▸ What the exercise asks
Transcribe the full listing so that each line reads as it does in the original.

------

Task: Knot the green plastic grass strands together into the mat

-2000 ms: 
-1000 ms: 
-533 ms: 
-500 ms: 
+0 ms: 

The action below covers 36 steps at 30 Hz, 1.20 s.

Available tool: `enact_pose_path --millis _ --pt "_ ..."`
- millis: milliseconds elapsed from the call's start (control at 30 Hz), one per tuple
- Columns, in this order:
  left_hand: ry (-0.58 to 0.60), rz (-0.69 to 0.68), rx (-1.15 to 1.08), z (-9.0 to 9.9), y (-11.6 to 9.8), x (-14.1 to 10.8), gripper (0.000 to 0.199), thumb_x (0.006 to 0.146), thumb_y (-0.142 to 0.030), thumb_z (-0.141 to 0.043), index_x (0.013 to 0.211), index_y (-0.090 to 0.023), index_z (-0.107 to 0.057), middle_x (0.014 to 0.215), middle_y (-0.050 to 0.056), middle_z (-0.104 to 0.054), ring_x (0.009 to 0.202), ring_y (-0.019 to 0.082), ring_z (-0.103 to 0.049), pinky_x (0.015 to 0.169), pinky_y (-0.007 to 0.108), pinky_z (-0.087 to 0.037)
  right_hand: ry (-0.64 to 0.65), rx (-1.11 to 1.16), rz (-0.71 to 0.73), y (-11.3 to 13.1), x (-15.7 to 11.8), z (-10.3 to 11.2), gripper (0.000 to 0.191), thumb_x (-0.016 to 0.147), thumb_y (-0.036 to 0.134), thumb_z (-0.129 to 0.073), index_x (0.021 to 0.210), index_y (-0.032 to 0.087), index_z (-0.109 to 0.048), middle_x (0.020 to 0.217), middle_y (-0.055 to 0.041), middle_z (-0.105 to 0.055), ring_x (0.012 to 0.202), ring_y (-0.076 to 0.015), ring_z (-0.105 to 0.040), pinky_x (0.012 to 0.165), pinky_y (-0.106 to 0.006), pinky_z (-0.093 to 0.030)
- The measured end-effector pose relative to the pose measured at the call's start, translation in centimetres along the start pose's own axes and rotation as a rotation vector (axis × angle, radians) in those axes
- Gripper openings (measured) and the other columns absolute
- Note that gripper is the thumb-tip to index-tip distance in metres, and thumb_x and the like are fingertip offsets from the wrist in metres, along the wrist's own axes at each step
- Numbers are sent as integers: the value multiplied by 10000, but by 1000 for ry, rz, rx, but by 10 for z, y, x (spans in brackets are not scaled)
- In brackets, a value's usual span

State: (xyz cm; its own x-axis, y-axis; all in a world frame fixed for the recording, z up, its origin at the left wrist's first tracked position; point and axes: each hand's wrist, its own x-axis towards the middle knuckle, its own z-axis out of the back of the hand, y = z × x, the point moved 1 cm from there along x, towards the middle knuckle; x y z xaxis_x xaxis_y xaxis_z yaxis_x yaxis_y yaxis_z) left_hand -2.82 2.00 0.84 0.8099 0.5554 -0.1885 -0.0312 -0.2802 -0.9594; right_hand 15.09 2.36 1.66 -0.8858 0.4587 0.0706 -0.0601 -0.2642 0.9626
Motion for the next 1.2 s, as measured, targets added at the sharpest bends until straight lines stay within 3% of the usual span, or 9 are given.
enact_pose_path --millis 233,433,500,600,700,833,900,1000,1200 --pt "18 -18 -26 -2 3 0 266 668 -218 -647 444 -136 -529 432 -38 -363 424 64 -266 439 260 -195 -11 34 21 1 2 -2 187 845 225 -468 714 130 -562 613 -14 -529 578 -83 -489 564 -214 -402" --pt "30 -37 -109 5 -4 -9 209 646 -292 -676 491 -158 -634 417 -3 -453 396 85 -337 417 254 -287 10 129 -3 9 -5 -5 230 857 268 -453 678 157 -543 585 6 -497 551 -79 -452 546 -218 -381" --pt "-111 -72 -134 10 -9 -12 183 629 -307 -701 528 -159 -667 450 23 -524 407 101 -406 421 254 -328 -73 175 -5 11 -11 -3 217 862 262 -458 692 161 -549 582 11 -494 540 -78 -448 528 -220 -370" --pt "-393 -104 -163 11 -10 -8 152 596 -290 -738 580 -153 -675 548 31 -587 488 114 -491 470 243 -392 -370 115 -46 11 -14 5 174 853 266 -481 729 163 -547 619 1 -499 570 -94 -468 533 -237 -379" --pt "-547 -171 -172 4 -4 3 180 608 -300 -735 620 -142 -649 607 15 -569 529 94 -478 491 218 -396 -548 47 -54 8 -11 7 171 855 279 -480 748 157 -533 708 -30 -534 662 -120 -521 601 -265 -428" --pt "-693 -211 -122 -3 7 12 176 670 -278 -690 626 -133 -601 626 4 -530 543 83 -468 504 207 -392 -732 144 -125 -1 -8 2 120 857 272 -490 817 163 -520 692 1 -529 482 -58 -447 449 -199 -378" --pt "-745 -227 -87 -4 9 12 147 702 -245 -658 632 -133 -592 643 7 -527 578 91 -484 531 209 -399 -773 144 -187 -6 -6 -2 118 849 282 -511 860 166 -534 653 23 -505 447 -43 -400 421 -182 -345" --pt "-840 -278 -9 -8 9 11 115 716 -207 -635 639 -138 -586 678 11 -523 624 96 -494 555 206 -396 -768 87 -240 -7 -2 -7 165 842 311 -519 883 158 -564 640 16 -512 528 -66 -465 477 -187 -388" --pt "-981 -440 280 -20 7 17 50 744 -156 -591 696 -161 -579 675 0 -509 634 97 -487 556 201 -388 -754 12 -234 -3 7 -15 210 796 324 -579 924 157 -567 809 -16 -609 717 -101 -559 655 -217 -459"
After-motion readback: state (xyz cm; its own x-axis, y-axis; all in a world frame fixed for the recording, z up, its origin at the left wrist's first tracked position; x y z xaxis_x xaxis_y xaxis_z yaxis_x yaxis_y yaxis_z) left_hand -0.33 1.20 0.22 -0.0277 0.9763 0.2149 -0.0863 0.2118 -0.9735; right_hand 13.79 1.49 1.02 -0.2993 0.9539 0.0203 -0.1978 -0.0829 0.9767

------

▸ Solution for this exercise
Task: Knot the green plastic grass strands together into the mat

-2000 ms: 
-1000 ms: 
-533 ms: 
-500 ms: 
+0 ms: 

The action below covers 36 steps at 30 Hz, 1.20 s.

Available tool: `enact_pose_path --millis _ --pt "_ ..."`
- millis: milliseconds elapsed from the call's start (control at 30 Hz), one per tuple
- Columns, in this order:
  left_hand: ry (-0.58 to 0.60), rz (-0.69 to 0.68), rx (-1.15 to 1.08), z (-9.0 to 9.9), y (-11.6 to 9.8), x (-14.1 to 10.8), gripper (0.000 to 0.199), thumb_x (0.006 to 0.146), thumb_y (-0.142 to 0.030), thumb_z (-0.141 to 0.043), index_x (0.013 to 0.211), index_y (-0.090 to 0.023), index_z (-0.107 to 0.057), middle_x (0.014 to 0.215), middle_y (-0.050 to 0.056), middle_z (-0.104 to 0.054), ring_x (0.009 to 0.202), ring_y (-0.019 to 0.082), ring_z (-0.103 to 0.049), pinky_x (0.015 to 0.169), pinky_y (-0.007 to 0.108), pinky_z (-0.087 to 0.037)
  right_hand: ry (-0.64 to 0.65), rx (-1.11 to 1.16), rz (-0.71 to 0.73), y (-11.3 to 13.1), x (-15.7 to 11.8), z (-10.3 to 11.2), gripper (0.000 to 0.191), thumb_x (-0.016 to 0.147), thumb_y (-0.036 to 0.134), thumb_z (-0.129 to 0.073), index_x (0.021 to 0.210), index_y (-0.032 to 0.087), index_z (-0.109 to 0.048), middle_x (0.020 to 0.217), middle_y (-0.055 to 0.041), middle_z (-0.105 to 0.055), ring_x (0.012 to 0.202), ring_y (-0.076 to 0.015), ring_z (-0.105 to 0.040), pinky_x (0.012 to 0.165), pinky_y (-0.106 to 0.006), pinky_z (-0.093 to 0.030)
- The measured end-effector pose relative to the pose measured at the call's start, translation in centimetres along the start pose's own axes and rotation as a rotation vector (axis × angle, radians) in those axes
- Gripper openings (measured) and the other columns absolute
- Note that gripper is the thumb-tip to index-tip distance in metres, and thumb_x and the like are fingertip offsets from the wrist in metres, along the wrist's own axes at each step
- Numbers are sent as integers: the value multiplied by 10000, but by 1000 for ry, rz, rx, but by 10 for z, y, x (spans in brackets are not scaled)
- In brackets, a value's usual span

State: (xyz cm; its own x-axis, y-axis; all in a world frame fixed for the recording, z up, its origin at the left wrist's first tracked position; point and axes: each hand's wrist, its own x-axis towards the middle knuckle, its own z-axis out of the back of the hand, y = z × x, the point moved 1 cm from there along x, towards the middle knuckle; x y z xaxis_x xaxis_y xaxis_z yaxis_x yaxis_y yaxis_z) left_hand -2.82 2.00 0.84 0.8099 0.5554 -0.1885 -0.0312 -0.2802 -0.9594; right_hand 15.09 2.36 1.66 -0.8858 0.4587 0.0706 -0.0601 -0.2642 0.9626
Motion for the next 1.2 s, as measured, targets added at the sharpest bends until straight lines stay within 3% of the usual span, or 9 are given.
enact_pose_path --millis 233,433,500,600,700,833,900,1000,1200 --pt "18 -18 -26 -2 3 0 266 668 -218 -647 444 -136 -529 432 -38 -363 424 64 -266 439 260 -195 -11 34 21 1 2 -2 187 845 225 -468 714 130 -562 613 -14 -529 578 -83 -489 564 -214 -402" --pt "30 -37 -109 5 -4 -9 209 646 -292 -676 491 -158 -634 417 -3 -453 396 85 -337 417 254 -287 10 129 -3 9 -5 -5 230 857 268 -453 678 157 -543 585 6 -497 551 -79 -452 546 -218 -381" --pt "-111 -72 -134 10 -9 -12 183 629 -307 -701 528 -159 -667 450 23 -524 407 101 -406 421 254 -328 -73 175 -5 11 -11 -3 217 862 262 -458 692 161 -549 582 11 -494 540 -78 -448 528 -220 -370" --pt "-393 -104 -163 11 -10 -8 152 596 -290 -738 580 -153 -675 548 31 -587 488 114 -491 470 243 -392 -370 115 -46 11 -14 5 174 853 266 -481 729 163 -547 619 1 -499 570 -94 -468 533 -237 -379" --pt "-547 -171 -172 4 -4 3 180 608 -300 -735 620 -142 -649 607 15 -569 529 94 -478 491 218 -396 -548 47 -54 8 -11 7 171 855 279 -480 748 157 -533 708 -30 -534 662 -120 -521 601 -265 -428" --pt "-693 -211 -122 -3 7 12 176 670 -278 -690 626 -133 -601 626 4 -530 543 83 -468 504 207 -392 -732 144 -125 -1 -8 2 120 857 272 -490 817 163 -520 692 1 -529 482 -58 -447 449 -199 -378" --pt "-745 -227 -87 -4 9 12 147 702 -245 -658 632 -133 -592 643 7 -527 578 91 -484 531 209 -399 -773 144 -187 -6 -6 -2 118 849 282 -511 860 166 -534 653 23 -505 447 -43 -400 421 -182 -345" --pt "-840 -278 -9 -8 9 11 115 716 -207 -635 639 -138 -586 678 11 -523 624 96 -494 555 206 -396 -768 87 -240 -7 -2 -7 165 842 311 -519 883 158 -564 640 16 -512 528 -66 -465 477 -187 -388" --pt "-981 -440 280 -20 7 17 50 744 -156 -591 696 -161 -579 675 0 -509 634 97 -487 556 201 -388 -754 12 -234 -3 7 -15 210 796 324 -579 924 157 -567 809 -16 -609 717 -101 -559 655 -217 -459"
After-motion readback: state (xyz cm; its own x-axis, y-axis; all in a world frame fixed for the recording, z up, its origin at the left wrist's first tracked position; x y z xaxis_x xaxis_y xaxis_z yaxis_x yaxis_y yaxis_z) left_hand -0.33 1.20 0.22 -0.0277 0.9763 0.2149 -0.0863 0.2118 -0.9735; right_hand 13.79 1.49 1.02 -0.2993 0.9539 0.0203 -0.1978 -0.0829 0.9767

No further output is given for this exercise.